Start of Block
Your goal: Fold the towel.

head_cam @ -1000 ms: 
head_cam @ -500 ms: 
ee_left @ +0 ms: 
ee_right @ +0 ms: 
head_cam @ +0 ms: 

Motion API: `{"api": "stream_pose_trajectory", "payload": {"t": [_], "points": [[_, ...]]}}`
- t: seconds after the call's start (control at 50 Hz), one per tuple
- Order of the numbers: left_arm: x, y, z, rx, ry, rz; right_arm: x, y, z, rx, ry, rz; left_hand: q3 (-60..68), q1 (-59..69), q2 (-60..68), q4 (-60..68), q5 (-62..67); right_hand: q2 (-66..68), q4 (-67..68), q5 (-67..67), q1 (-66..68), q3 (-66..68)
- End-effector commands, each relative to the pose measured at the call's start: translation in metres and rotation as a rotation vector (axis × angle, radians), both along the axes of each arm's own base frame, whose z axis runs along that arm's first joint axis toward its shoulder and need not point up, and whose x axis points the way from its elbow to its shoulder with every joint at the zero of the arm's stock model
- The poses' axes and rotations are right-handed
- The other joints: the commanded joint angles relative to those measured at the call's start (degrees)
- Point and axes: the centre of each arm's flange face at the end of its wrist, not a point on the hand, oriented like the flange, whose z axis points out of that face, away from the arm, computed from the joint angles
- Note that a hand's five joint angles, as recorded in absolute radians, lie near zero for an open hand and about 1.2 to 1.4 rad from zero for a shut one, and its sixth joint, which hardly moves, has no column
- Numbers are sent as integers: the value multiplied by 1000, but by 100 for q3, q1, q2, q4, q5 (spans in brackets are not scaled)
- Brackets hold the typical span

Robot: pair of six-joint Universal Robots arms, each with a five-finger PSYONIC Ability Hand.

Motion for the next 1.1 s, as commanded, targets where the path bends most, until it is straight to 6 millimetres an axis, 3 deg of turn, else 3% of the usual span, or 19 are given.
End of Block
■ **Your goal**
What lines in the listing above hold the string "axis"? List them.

■ **Final answer**
- End-effector commands, each relative to the pose measured at the call's start: translation in metres and rotation as a rotation vector (axis × angle, radians), both along the axes of each arm's own base frame, whose z axis runs along that arm's first joint axis toward its shoulder and need not point up, and whose x axis points the way from its elbow to its shoulder with every joint at the zero of the arm's stock model
- Point and axes: the centre of each arm's flange face at the end of its wrist, not a point on the hand, oriented like the flange, whose z axis points out of that face, away from the arm, computed from the joint angles
Motion for the next 1.1 s, as commanded, targets where the path bends most, until it is straight to 6 millimetres an axis, 3 deg of turn, else 3% of the usual span, or 19 are given.

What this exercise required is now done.